I cattolici americani bianchi sono stati determinanti per la vittoria elettorale di Donald Trump, il prossimo 47° presidente degli Stati Uniti.
Il nuovo presidente ha ricevuto offerte di preghiere e congratulazioni da tanti leader religiosi, a partire dal presidente della Conferenza episcopale statunitense, l’arcivescovo Timothy Broglio. Il presidente dei vescovi americani ha sottolineato che ora il compito di Donald Trump è “passare dalla campagna elettorale al governo” e “passare pacificamente da un governo all’altro”.
Broglio, nella dichiarazione post elezioni, ha spiegato che la Chiesa cattolica “non è allineata con nessun partito politico, e nemmeno la Conferenza episcopale. Non importa chi occupa la Casa Bianca o detiene la maggioranza a Capitol Hill, gli insegnamenti della Chiesa rimangono immutati e noi vescovi non vediamo l’ora di lavorare con i rappresentanti eletti del popolo per promuovere il bene comune di tutti”.
Infine, un richiamo dell’arcivescovo è andato a chi crede e non crede, ribadendo che cristiani e americani “hanno il dovere di trattarsi a vicenda con carità, rispetto e civiltà, anche se potremmo non essere d’accordo su come gestire le questioni di politica pubblica”.
Da Washington, il card. Wilton Gregory ha invitato le persone di buona volontà a lavorare insieme per affrontare le nuove sfide che il Paese dovrà fronteggiare. “Oggi, mentre la nostra nazione si prepara a prendere una nuova direzione nella governance, è di vitale importanza per ognuno di noi ricordare che, come persone di fede e buona volontà, siamo chiamati a lavorare insieme per cercare verità, giustizia e pace nelle nostre case, nelle nostre comunità e nella nostra nazione”, ha detto mons. Gregory.

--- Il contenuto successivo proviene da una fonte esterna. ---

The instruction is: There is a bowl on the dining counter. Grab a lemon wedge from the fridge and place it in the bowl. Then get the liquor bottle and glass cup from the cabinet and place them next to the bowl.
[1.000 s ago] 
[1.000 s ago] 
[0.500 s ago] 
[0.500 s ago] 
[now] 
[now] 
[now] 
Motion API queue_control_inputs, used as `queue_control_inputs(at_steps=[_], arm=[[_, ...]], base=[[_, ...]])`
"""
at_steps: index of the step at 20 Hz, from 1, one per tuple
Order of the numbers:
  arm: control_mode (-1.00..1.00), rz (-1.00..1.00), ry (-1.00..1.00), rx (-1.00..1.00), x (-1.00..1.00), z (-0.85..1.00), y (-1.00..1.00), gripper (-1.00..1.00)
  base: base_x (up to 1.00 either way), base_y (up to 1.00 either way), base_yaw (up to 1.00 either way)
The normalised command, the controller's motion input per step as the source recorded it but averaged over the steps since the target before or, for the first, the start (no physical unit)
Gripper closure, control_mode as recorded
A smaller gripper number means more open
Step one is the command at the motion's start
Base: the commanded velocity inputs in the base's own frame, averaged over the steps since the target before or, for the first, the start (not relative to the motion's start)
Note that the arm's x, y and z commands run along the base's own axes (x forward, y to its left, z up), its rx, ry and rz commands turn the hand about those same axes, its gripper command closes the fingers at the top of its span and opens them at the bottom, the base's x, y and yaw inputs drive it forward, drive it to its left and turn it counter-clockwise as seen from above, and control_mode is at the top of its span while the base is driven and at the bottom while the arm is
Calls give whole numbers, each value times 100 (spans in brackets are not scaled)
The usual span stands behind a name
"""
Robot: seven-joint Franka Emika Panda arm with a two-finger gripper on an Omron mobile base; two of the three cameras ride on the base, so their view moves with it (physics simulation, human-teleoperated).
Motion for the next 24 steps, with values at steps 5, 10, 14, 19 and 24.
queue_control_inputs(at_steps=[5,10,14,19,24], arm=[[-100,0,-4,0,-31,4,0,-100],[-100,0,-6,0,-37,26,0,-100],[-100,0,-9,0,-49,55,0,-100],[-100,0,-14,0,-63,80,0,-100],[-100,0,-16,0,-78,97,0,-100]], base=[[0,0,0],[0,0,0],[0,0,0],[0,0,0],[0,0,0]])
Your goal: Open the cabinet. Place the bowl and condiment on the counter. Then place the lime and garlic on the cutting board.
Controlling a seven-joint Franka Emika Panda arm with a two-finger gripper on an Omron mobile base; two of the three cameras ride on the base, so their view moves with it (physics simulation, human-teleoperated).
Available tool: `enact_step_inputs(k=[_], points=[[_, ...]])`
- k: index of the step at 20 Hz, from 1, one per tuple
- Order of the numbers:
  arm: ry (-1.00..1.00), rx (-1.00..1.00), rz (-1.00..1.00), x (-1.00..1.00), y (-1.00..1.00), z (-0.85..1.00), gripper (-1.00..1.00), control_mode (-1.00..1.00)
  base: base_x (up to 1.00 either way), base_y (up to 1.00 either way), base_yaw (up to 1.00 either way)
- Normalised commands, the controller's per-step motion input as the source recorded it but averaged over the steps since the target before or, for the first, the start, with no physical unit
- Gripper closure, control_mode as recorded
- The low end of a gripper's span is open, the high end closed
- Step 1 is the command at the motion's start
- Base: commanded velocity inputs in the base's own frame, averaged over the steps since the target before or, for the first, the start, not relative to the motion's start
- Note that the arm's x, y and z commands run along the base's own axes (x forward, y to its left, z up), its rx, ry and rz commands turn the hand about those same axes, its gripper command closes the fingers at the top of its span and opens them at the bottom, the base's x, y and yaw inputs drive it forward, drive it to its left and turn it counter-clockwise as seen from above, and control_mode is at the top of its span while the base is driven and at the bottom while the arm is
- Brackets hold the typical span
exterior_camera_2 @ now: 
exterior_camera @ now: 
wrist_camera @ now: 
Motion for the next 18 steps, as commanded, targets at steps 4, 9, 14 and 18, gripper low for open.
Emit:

Massimo Faggioli, professore di teologia storica alla Villanova University, in un’intervista a La Croix ha dichiarato che l’aumento del numero di cattolici che sostengono Trump rappresenta un mutamento perché “il cattolicesimo statunitense sta cambiando”. Faggioli ha spiegato che “ci sono meno cattolici negli Stati Uniti che assomigliano a Biden e alla Pelosi (ex presidente della Camera): è una rottura generazionale”, collegata a una diversificazione culturale ed etnica, ma anche alla difesa di valori tradizionali e conservatori, a cui le nuove generazioni di cattolici si sentono molto vicini. Altri temi preoccupano i gruppi cattolici, come la promessa da parte del nuovo presidente di avviare deportazioni di massa e scagliargli contro gli immigrati. Il Jesuit Refugee Service Usa ha rilasciato una dichiarazione mercoledì invitando la nuova amministrazione “a onorare il ruolo storico degli Stati Uniti come orgogliosa nazione di immigrati” e ha esortato il nuovo Congresso a promulgare una riforma dell’immigrazione. Anche il cardinal Tobin di Newark è tornato sull’immigrazione con post sulla piattaforma X.
Un altro sondaggio pubblicato il primo novembre ha rilevato che proprio a causa di temi sensibili come quello dell’aborto e dell’immigrazione circa 19 milioni di cattolici e 65 milioni di cristiani sono stati tentati di non votare, poiché nessuno dei due candidati rappresentava a pieno i loro valori. La maggior parte dei disertori elettorali ha dichiarato che lo scarso interesse per la politica è stata la spinta per non esprimere un parere, contrariamente a quanto suggerito dallo stesso episcopato e da quanto esigono documenti locali e internazionali sull’impegno politico dei cristiani.
Tuttavia sia i votanti che gli astenuti, secondo il professor Faggioli non possono prescindere dalla domanda più importante di queste elezioni: “Che tipo di democrazia diventeranno gli Stati Uniti d’America?”. Per rispondere servirà tutto l’impegno, anche di quei cattolici che non sono andati alle urne, ma che vivranno nella 47ma presidenza Trump.